AP Photo Tony Dejak: Shaq is bringing his talents to Beantown.
So the NBA’s version of Muhammad Ali is coming to Boston, and at a decent price for both sides. The Celtics signed Shaquille O’Neal to a two-year deal worth $2.8 million on Wednesday, bringing in the colorful future Hall of Famer to fill the void left by the injured Kendrick Perkins.
Now, coincidentally, the Celtics have the market cornered on big men named O’Neal. A few weeks ago the Celtics used their mid-level exception on Jermaine O’Neal, hoping that he would be able to fill Perk’s large shoes. Since Perk is out until possibly February because of the knee injury that he suffered during the NBA Finals, the Celtics felt the need to bring in a second center. The second signing also makes up for the loss of the expected-to-retire Rasheed Wallace.
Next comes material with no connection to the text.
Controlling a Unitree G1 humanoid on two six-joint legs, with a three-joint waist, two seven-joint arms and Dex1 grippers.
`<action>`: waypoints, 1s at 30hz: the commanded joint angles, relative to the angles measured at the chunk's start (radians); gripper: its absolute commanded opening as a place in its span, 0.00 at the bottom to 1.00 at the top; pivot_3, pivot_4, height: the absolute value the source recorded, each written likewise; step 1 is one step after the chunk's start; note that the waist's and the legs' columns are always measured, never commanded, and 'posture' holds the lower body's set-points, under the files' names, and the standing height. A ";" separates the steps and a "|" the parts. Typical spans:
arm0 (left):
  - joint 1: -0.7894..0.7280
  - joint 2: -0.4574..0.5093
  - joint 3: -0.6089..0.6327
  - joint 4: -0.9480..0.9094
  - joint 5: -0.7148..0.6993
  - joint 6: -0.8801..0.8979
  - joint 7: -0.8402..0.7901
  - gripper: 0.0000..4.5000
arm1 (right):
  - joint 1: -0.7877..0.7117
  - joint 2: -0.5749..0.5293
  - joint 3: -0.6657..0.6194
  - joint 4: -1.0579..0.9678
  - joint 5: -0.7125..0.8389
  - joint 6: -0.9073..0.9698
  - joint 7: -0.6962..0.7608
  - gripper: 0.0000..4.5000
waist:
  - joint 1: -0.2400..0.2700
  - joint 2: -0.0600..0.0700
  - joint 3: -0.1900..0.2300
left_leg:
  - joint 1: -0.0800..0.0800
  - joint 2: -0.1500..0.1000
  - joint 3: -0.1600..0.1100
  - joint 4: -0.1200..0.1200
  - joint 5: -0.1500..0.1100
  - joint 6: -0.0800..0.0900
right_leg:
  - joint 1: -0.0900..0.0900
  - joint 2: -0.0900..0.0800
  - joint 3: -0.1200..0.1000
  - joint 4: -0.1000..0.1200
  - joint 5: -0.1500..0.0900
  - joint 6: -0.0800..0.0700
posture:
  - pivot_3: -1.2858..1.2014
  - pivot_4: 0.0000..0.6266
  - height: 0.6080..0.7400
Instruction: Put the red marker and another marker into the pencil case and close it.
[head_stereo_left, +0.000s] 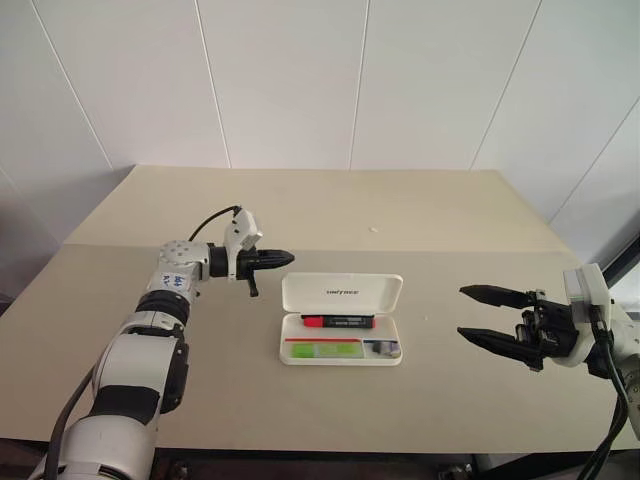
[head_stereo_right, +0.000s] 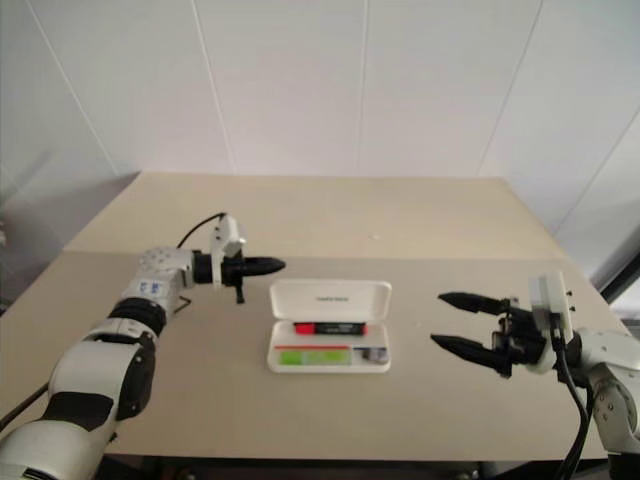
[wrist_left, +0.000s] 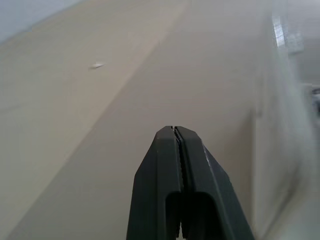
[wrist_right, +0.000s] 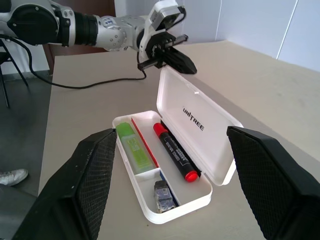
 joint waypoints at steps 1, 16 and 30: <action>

Clearly, Shaq will be seen as the starter until Perk comes back, with the younger O’Neal getting significant minutes spelling him, and possibly Kevin Garnett when the Celtics want to play big. While this sounds nice on paper, there are underlying issues, both near and long-term, that the Celtics will need to resolve.
For one, the Celtics now have the second oldest team in the league and have a whopping six players over the age of 30 on their roster. We knew that they were coming into this season with an old club, and that this year was going to be viewed like a “one last hurrah” type of deal, but this is getting a bit ridiculous. The Celtics now have a Big Three that Doc will admittedly try to rest as much as possible, and now a center who typically likes to wait until the postseason to kick it in gear. Throw in the fact that Jermaine O’Neal isn’t exactly fresh as a daisy, and one of their younger players, Perkins, is coming off of serious injury, and this team is going to be interesting to watch throughout the course of the year. Doc is going to have to juggle the roster properly so that everyone gets their minutes, there is a good flow to each game (and the season overall) and so that everyone stays fresh through (presumably) the Finals. That was a tall task last year, and will be a more difficult one this season.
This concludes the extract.